From my understanding IPP libraries use SIMD instructions so that they outperform other libraries. So I tried using the 'disass' feature of gdb to check if there are any SIMD instructions present in the assembly code of the function ippsDecodeLZO_8u().
0x00000000004010a0 <ippsDecodeLZO_8u+0>: mov 0x207ab1(%rip),%rax
0x00000000004010a7 <ippsDecodeLZO_8u+7>: mov (%rax),%eax
0x00000000004010a9 <ippsDecodeLZO_8u+9>: mov 0x207a98(%rip),%r11
0x00000000004010b0 <ippsDecodeLZO_8u+16>: jmpq *(%r11,%rax,8)
The above 4 lines show the assembly level code of ippsDecodeLZO_8u(). I don’t see any SIMD instructions in it. Am confused, if this is the case how can IPP’s decompression be faster than other algorithms?
Correct me if my understanding is wrong.
Thanks in advance!
In IPP not only SIMD instructions are used to increase performance, sometimes careful organization of data reads/writes and, say, branch predictions give additional benefit. Regarding SIMD, in data compression SIMDs are rarely used, because algorithms - especially decompression - are bit-driven. There is simply no place for parallel data operations like SIMD. Regarding your disassembly instructions you provided, actually it is a CPU dispatcher code. The last instruction is a table-driven jump. So, you didn't come to LZO decoding yet )).
Thanks a lot Sergey :)
IPP gives better results, and am happy with it.
But still the question that keeps pondering is what makes decompression faster.
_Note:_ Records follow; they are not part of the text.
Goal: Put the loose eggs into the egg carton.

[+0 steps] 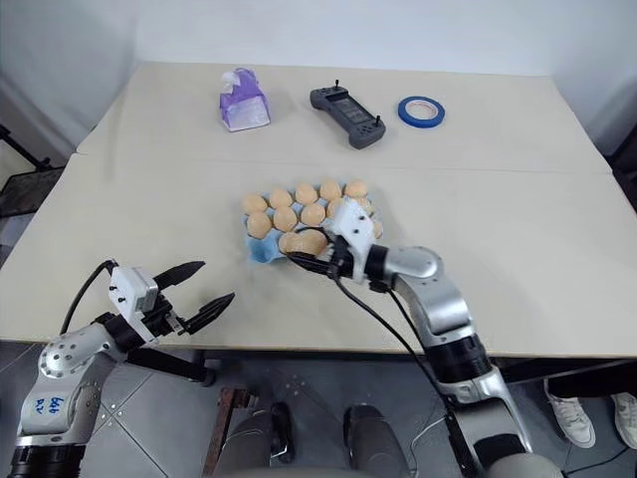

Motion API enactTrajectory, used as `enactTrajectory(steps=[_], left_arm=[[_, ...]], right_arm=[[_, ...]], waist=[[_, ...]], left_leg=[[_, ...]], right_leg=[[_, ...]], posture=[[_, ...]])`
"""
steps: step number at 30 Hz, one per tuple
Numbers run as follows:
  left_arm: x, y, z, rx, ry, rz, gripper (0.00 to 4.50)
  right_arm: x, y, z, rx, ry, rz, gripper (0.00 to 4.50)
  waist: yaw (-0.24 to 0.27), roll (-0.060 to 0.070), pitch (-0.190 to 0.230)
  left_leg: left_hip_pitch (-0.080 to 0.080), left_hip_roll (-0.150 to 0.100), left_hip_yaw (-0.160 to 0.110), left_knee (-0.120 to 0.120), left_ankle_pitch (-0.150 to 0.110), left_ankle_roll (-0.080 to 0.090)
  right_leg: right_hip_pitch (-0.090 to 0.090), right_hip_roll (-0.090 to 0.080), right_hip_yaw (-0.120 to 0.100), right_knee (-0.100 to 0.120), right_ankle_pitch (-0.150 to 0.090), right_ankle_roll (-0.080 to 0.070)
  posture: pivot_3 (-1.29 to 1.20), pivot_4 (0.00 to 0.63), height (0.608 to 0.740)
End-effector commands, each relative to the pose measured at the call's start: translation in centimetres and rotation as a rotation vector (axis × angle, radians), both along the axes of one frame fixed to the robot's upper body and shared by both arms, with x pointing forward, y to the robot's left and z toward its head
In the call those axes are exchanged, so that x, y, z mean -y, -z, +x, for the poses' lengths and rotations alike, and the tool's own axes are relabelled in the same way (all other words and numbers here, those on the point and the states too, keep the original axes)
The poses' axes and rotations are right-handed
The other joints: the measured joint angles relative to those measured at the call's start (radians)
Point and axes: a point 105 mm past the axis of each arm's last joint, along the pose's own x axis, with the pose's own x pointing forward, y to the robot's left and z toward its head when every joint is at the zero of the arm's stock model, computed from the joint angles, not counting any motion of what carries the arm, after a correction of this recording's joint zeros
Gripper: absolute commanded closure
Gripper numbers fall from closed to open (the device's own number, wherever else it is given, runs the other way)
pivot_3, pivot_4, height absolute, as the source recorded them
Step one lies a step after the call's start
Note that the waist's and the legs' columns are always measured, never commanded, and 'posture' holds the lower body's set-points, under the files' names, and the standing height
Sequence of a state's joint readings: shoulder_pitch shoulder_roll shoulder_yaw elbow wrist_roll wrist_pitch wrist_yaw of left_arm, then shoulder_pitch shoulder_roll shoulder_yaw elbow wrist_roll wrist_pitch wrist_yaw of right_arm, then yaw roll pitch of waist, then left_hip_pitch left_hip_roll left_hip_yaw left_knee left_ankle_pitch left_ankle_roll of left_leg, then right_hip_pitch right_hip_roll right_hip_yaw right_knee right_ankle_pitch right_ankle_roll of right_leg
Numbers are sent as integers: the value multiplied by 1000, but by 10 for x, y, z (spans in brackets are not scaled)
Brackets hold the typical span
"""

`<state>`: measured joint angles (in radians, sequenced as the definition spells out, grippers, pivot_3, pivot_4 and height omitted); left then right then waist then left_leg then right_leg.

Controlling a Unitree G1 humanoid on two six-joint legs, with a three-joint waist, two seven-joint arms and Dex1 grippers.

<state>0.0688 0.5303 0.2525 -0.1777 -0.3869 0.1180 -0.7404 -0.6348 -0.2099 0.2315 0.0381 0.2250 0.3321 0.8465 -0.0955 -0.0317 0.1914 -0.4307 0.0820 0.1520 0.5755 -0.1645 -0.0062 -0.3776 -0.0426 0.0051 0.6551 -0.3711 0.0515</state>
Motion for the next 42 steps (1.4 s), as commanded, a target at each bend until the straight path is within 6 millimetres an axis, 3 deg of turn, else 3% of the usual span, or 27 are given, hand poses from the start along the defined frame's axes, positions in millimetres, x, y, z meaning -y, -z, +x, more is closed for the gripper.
enactTrajectory(steps=[1, 5, 10, 12, 13, 15, 17, 20, 23, 26, 32, 36, 42], left_arm=[[-5, -6, -4, 38, -30, 4, 0], [-5, -9, -6, 53, -48, 1, 0], [-8, -10, -10, 57, -83, -7, 0], [-9, -7, -13, 45, -85, -4, 0], [-9, -7, -14, 44, -84, -3, 0], [-9, -8, -14, 47, -84, -2, 0], [-7, -11, -14, 56, -77, -1, 0], [-3, -13, -12, 60, -55, 0, 0], [1, -13, -9, 60, -35, 24, 0], [3, -16, -4, 83, -27, 50, 0], [8, -27, 15, 136, -22, 62, 0], [18, -31, 24, 151, 15, 59, 0], [15, -22, 25, 122, 11, 87, 0]], right_arm=[[-28, -2, 10, 38, 6, -32, 2581], [-46, 8, 26, 81, 36, -86, 2581], [-52, 5, 35, 94, 50, -61, 926], [-55, 2, 30, 94, 11, -40, 276], [-55, -1, 27, 95, 0, -27, 32], [-50, -7, 24, 109, -7, -4, 32], [-31, -17, 18, 131, 3, 43, 32], [8, -16, 6, 154, 14, 86, 32], [54, -5, -7, 151, 47, 119, 32], [109, 14, -7, 103, 212, 100, 32], [180, 41, -23, 136, 382, 2, 32], [207, 52, -30, 119, 505, -4, 32], [210, 49, -29, 162, 553, 29, 32]], waist=[[0, 0, 0], [1, 0, 0], [6, -1, 0], [3, -1, 0], [0, -1, 0], [-4, -1, 0], [-5, -1, 0], [11, -1, -1], [17, -2, -1], [17, -2, -1], [8, -2, -1], [11, -2, -1], [8, -2, -1]], left_leg=[[-1, 0, 0, 0, 0, 0], [-8, 0, 0, 0, 0, 0], [-13, 0, 2, 0, 0, 0], [-13, 0, 3, 1, 1, 0], [-12, 0, 3, 1, 1, 0], [-12, 0, 3, 1, 1, -1], [-12, 0, 2, 1, 1, -1], [-12, 0, 2, 1, 1, -1], [-12, -1, 2, 1, 0, 0], [-11, -1, 2, 1, 0, 1], [-4, 1, 0, 2, 0, 1], [-2, 0, -2, 3, 0, 1], [3, 0, 1, 4, 0, 1]], right_leg=[[-1, 0, 0, 0, 0, 0], [-7, 0, -1, 1, 0, 0], [-13, 0, 0, 1, 0, 0], [-13, 0, 0, 3, 0, 0], [-13, 0, 0, 3, 0, 0], [-14, 1, 0, 5, 0, 0], [-14, 1, 0, 5, 0, 0], [-13, 0, -1, 4, 0, 0], [-11, -1, -1, 2, 0, 0], [-10, -1, -1, 1, 0, 1], [-5, 2, 0, 1, 0, 0], [0, 2, -1, 0, 0, 0], [4, 2, 0, 0, 1, 2]], posture=[[0, 150, 740], [0, 150, 740], [0, 150, 740], [0, 150, 740], [0, 150, 740], [0, 150, 740], [0, 150, 740], [0, 150, 740], [0, 150, 740], [0, 150, 740], [0, 150, 740], [0, 150, 740], [0, 150, 740]])
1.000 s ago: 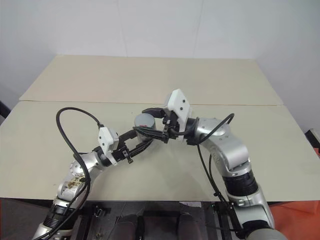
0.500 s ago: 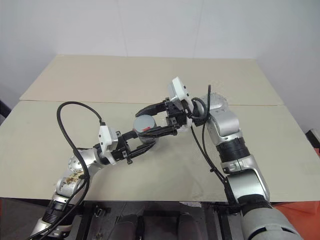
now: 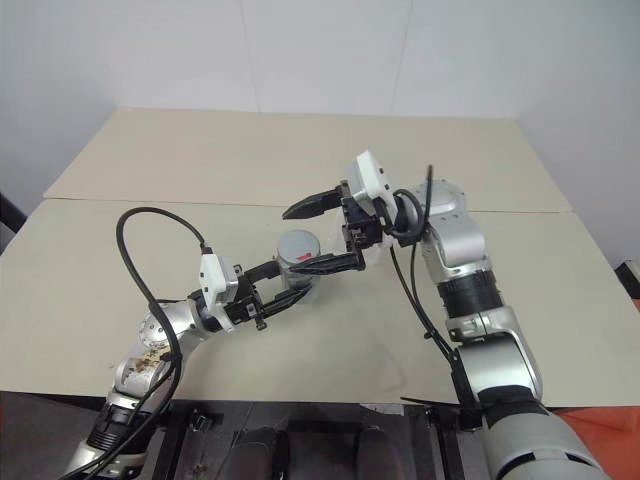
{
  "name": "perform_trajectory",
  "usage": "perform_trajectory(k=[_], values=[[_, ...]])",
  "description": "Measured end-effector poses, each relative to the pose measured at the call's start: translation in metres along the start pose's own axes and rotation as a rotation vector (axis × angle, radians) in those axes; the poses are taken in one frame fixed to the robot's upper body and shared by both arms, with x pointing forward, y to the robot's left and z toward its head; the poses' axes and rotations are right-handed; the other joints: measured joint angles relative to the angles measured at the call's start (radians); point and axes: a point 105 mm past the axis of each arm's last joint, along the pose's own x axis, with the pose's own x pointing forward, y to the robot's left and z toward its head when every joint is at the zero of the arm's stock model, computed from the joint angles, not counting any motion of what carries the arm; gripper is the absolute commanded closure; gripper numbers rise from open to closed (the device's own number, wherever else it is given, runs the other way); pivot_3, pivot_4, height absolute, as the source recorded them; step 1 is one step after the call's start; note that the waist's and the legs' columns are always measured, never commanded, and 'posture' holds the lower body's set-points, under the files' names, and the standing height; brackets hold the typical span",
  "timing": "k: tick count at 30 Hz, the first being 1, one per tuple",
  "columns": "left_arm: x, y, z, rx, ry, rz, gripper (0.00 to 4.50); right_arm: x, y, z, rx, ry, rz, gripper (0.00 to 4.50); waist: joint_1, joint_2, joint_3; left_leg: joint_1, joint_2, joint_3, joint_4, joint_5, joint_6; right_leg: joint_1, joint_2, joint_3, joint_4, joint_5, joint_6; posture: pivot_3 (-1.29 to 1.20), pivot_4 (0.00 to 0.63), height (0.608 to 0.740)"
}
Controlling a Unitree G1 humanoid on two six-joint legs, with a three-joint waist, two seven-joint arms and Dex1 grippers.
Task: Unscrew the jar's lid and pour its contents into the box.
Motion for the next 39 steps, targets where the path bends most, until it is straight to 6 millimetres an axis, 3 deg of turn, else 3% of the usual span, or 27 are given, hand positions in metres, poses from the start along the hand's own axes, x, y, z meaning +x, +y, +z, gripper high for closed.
perform_trajectory(k=[5,8,14,17,26,39], values=[[-0.004,0.005,-0.013,-0.021,0.027,0.054,2.41,-0.009,0.021,0.017,-0.076,0.026,-0.111,0.02,0.005,0.0,0.0,0.0,0.0,0.0,0.0,0.0,0.0,0.0,0.0,0.0,0.0,0.0,0.0,0.0,0.15,0.74],[-0.001,0.014,-0.019,-0.008,0.035,0.127,2.41,0.004,0.03,0.008,-0.043,0.04,-0.289,0.02,0.004,0.0,0.0,0.0,0.0,0.0,0.0,0.001,-0.001,0.0,0.0,0.0,0.001,0.0,0.0,0.0,0.15,0.74],[0.005,0.034,-0.011,0.045,-0.026,0.286,2.41,0.04,0.016,0.001,0.013,0.002,-0.751,0.02,-0.001,0.0,0.0,0.001,0.0,0.0,0.0,0.002,-0.003,-0.001,0.001,0.0,0.003,0.001,-0.001,0.0,0.15,0.74],[0.0,0.043,-0.01,0.073,-0.023,0.339,2.41,0.05,0.017,-0.007,-0.008,0.053,-0.862,0.02,0.0,0.0,0.0,0.0,-0.001,0.0,0.0,0.002,-0.003,-0.001,0.0,0.0,0.001,0.001,-0.001,0.0,0.15,0.74],[-0.001,0.048,-0.008,0.099,-0.025,0.351,2.41,0.054,0.004,-0.011,-0.009,0.073,-1.006,0.02,-0.005,0.0,0.0,0.0,0.0,-0.001,0.0,0.002,-0.003,-0.001,0.001,0.0,0.001,0.001,0.0,0.0,0.15,0.74],[-0.003,0.047,-0.012,0.087,-0.022,0.374,2.41,0.064,0.005,-0.015,0.081,0.032,-0.981,0.02,-0.008,0.0,0.0,-0.001,0.0,-0.001,0.0,0.002,-0.003,-0.001,0.001,0.0,0.001,0.001,0.0,0.0,0.15,0.74]])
So is there a way I could reach the assembly code, so that I could figure out the optimization that is going on?
Or is there any document that would help me understand the optimizations carried out in decompression?
Currently, there is no way to get assembly code for these functions. But I would say, there's nothing extra-special (besides the "magic" of course :)). Using of aligned data, short jumps, in some cases quad word read/writes and that's it. The trick is to try not so miss L1 cache (for both data and instructions).
By the way, if you'd take LZO from official site, there are optimized assembly variants of encode/decode functions. They are very good.
And there are also Intel architecture optimization guides (like http://www.intel.com/content/www/us/en/architecture-and-technology/64-ia-32-architectures-optimization-manual.html ) that may help.
I mean, that decompression is almost always is bit-field reading, shifting, using the bit masks as table indexes and so on. So, decompression is parsing the stream of bits. There were no packets or structures which can be read at once and each field in this struct is filled in with the required data. There are no bit-padding to a byte boundary (except some block boundaries, which are logical structures comprising usually upper-level data formats, like compressed archive or network stream). Take as an example LZ77 (or zlib). The compressed data consists of several blocks starting with 3-bit field, which defines the type of next bit data (stored block, dynamic Huffman-compressed data, or static Hufman-compressed data). I don't remember exactly, but suppose, that 0x0 in these 3 bits means the end of logical block, which can be bit-padded to the next byte boundary, which starts the next block. The lentgh of block is varying and depends on block content. By the way, returning to your initial question, there is nothing to do with SIMDs. No operations where SIMD can be applied.